• **What to work on**
Please reproduce the data exactly and omit the pictures.

---- Stored data

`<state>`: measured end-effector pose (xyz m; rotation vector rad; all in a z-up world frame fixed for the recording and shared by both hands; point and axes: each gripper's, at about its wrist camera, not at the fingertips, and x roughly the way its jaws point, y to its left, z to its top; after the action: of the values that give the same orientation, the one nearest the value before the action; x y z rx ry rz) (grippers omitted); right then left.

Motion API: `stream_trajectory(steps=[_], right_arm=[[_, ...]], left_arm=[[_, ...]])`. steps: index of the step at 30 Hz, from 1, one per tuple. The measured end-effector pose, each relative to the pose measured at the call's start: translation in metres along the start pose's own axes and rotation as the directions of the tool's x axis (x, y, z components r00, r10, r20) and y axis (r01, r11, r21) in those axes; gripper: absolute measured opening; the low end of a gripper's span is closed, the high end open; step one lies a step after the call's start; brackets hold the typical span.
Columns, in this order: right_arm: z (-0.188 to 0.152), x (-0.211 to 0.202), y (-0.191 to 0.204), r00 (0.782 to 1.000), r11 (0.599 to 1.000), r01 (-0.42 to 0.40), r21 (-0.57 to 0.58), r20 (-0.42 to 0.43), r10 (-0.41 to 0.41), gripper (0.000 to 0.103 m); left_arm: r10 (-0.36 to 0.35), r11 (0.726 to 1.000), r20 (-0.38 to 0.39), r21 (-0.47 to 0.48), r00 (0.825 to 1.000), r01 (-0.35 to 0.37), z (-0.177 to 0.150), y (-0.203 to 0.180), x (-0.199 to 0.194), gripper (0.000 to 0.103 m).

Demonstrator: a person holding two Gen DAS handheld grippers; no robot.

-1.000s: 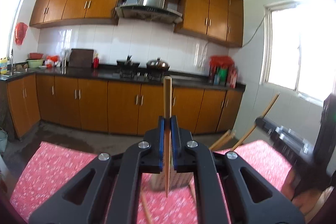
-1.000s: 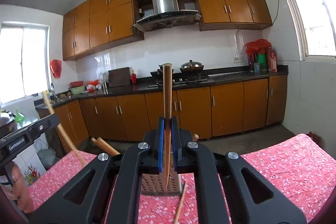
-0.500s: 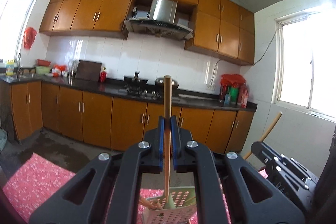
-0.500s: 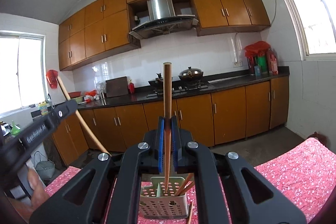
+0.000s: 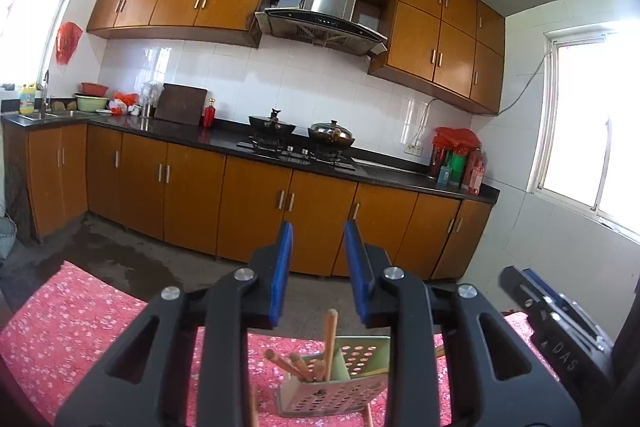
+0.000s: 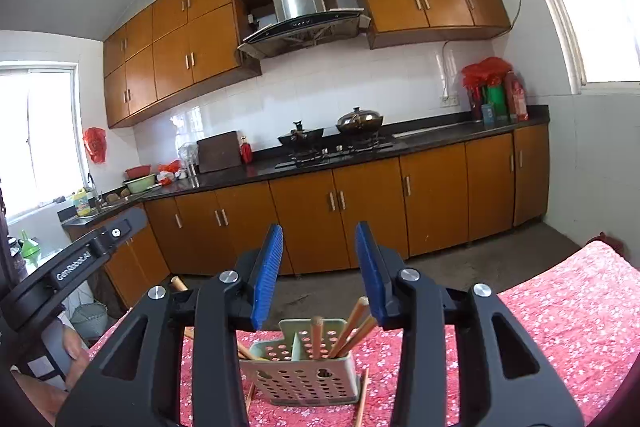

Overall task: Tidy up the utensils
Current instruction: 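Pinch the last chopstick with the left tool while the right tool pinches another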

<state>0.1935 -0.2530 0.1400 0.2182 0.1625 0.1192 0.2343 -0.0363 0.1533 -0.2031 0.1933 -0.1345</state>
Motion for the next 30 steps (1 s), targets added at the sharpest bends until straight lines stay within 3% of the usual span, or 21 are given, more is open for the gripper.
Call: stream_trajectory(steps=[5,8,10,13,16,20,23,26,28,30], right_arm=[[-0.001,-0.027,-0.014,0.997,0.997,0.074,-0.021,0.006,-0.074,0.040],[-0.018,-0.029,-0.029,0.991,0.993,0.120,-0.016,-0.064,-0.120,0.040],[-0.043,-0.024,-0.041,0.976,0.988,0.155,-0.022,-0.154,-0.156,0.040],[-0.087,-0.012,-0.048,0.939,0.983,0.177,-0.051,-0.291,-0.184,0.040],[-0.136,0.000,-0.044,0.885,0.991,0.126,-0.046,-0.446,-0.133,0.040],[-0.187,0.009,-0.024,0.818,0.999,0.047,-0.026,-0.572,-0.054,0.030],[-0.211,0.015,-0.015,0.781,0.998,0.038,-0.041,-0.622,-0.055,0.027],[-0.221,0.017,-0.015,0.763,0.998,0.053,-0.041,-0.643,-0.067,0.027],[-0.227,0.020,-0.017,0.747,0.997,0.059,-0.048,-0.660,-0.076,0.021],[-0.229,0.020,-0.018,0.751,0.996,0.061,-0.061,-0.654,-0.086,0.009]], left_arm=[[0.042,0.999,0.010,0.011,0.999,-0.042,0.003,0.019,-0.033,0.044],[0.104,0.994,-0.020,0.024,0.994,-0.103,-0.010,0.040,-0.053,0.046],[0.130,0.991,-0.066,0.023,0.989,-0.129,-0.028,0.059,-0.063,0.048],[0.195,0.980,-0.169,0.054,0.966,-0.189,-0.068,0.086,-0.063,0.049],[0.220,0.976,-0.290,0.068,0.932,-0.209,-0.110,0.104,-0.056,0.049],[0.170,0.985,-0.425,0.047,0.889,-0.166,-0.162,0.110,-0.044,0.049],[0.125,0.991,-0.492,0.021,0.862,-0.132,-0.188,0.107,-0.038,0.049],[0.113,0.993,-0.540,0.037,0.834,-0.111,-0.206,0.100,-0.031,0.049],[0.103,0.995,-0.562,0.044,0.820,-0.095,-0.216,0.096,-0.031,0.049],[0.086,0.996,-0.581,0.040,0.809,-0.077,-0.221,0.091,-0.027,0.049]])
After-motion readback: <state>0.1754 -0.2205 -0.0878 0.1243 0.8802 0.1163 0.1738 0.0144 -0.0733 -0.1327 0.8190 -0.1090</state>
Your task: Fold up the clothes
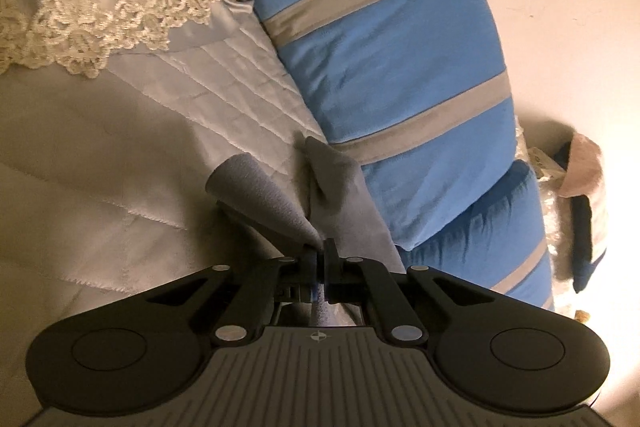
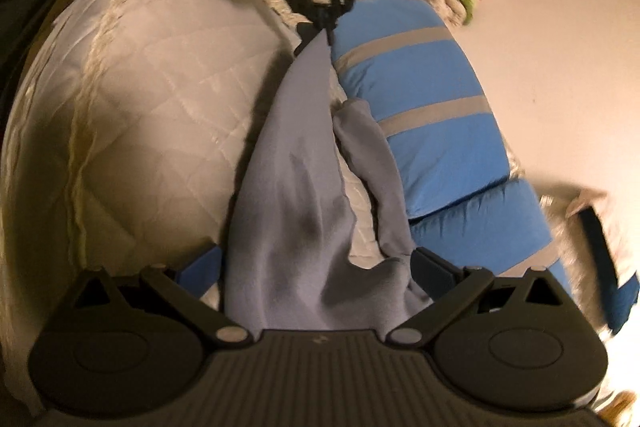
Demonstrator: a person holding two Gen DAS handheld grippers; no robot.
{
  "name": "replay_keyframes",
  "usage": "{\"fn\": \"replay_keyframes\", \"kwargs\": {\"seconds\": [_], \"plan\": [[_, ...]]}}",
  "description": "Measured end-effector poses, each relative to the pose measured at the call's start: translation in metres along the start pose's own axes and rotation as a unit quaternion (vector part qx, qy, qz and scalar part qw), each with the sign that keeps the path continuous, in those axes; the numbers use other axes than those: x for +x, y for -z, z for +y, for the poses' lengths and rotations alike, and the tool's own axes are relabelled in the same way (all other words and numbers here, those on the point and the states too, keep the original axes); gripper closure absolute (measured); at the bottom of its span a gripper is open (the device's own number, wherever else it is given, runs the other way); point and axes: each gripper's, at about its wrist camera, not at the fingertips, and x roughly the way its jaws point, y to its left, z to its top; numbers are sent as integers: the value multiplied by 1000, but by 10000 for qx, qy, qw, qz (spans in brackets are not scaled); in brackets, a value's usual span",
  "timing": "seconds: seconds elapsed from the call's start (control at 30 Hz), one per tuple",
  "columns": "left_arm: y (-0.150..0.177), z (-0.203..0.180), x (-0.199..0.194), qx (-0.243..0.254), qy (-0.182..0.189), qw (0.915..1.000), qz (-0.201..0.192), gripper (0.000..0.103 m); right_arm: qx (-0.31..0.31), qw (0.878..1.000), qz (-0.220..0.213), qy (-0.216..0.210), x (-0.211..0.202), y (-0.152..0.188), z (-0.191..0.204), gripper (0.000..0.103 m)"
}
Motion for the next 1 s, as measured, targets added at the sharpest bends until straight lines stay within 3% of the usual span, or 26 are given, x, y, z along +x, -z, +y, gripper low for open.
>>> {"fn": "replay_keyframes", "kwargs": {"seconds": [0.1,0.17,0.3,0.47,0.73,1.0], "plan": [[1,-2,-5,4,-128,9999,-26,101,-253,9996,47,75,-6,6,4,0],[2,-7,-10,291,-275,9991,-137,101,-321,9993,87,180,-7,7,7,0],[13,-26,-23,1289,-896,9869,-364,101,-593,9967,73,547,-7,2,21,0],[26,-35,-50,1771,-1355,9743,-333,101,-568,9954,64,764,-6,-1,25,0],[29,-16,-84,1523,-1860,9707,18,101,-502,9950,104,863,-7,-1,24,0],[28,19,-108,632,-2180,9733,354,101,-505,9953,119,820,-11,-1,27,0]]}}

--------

• **Response to this exercise**
`<state>`: measured end-effector pose (xyz m; rotation vector rad; all in a z-up world frame fixed for the recording and shared by both hands; point and axes: each gripper's, at about its wrist camera, not at the fingertips, and x roughly the way its jaws point, y to its left, z to its top; after the action: of the values that give the same orientation, the one nearest the value before the action; x y z rx ry rz) (grippers omitted); right then left.

Motion API: `stream_trajectory(steps=[_], right_arm=[[_, ...]], left_arm=[[_, ...]])`. steps: index of the step at 30 Hz, from 1, one per tuple. The measured end-effector pose, each relative to the pose measured at the call's start: translation in metres along the start pose's own axes and rotation as the directions of the tool's x axis (x, y, z components r00, r10, r20) and y axis (r01, r11, r21) in those axes; gripper: absolute measured opening; the low end of a gripper's span is closed, the high end open; step one lies a step after the call's start; brackets hold the typical span.
Columns, in this order: right_arm: z (-0.188 to 0.152), x (-0.211 to 0.202), y (-0.191 to 0.204), r00 (0.782 to 1.000), r11 (0.599 to 1.000), r01 (-0.42 to 0.40), r21 (-0.57 to 0.58), r20 (-0.42 to 0.43), r10 (-0.41 to 0.41), gripper (0.000 to 0.103 m); left_arm: r10 (-0.36 to 0.35), r11 (0.726 to 1.000), r20 (-0.38 to 0.39), r21 (-0.47 to 0.48), r00 (0.825 to 1.000), r01 (-0.35 to 0.37), z (-0.177 to 0.150), y (-0.203 to 0.180), x (-0.199 to 0.194), gripper (0.000 to 0.103 m).

Demonstrator: a person holding two Gen DAS handheld grippers; no robot.

-1.000s: 
-1.000s: 
-0.500s: 
-0.500s: 
+0.000s: 
+0.000s: 

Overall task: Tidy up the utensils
Current instruction: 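Pinch the last chopstick with the left tool while the right tool pinches another
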
<state>0.1935 -0.2530 0.1400 0.2182 0.1625 0.1192 0.2343 -0.0363 0.1533 -0.2031 0.1933 -0.1345</state>
Motion for the next 30 steps (1 s), targets added at the sharpest bends until straight lines stay within 3% of the usual span, or 21 are given, more is open for the gripper.
Call: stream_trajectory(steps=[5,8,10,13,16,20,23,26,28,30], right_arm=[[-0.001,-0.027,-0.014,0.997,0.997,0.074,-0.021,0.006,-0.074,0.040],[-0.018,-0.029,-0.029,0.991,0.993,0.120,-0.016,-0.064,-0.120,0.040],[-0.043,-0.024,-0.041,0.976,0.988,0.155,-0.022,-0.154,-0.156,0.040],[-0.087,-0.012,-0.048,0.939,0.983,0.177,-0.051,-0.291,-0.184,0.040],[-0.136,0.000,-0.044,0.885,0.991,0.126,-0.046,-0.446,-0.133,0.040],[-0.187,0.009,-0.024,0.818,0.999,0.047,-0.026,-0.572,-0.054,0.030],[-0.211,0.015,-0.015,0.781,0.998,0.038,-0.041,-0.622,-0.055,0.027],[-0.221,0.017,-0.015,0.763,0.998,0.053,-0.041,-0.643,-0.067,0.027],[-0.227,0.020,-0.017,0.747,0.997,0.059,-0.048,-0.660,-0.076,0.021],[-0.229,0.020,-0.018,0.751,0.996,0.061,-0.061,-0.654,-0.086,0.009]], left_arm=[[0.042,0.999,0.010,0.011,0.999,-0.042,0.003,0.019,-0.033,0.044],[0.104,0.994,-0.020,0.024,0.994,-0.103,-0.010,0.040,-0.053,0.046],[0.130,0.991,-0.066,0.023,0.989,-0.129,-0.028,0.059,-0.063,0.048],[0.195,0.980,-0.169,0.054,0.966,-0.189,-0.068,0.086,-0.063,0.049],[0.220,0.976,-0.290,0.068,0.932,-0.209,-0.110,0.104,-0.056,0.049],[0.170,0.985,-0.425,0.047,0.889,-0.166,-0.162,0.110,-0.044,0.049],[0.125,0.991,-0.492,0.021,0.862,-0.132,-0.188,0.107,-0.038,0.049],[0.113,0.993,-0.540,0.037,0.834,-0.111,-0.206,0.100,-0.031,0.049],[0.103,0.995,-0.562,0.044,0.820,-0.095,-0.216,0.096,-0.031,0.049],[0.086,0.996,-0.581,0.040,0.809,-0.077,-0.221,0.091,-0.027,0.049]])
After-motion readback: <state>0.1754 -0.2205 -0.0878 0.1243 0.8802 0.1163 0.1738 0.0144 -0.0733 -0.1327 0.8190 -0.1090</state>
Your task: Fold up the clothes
Demonstrator: a person holding two Gen DAS handheld grippers; no robot.
{
  "name": "replay_keyframes",
  "usage": "{\"fn\": \"replay_keyframes\", \"kwargs\": {\"seconds\": [_], \"plan\": [[_, ...]]}}",
  "description": "Measured end-effector poses, each relative to the pose measured at the call's start: translation in metres along the start pose's own axes and rotation as a unit quaternion (vector part qx, qy, qz and scalar part qw), each with the sign that keeps the path continuous, in those axes; the numbers use other axes than those: x for +x, y for -z, z for +y, for the poses' lengths and rotations alike, and the tool's own axes are relabelled in the same way (all other words and numbers here, those on the point and the states too, keep the original axes); gripper closure absolute (measured); at the bottom of its span a gripper is open (the device's own number, wherever else it is given, runs the other way); point and axes: each gripper's, at about its wrist camera, not at the fingertips, and x roughly the way its jaws point, y to its left, z to its top; numbers are sent as integers: the value multiplied by 1000, but by 10000 for qx, qy, qw, qz (spans in brackets are not scaled); in brackets, a value's usual span",
  "timing": "seconds: seconds elapsed from the call's start (control at 30 Hz), one per tuple",
  "columns": "left_arm: y (-0.150..0.177), z (-0.203..0.180), x (-0.199..0.194), qx (-0.243..0.254), qy (-0.182..0.189), qw (0.915..1.000), qz (-0.201..0.192), gripper (0.000..0.103 m); right_arm: qx (-0.31..0.31), qw (0.878..1.000), qz (-0.220..0.213), qy (-0.216..0.210), x (-0.211..0.202), y (-0.152..0.188), z (-0.191..0.204), gripper (0.000..0.103 m)"
}
Motion for the next 1 s, as measured, targets added at the sharpest bends until straight lines stay within 3% of the usual span, or 26 are given, x, y, z along +x, -z, +y, gripper low for open.
>>> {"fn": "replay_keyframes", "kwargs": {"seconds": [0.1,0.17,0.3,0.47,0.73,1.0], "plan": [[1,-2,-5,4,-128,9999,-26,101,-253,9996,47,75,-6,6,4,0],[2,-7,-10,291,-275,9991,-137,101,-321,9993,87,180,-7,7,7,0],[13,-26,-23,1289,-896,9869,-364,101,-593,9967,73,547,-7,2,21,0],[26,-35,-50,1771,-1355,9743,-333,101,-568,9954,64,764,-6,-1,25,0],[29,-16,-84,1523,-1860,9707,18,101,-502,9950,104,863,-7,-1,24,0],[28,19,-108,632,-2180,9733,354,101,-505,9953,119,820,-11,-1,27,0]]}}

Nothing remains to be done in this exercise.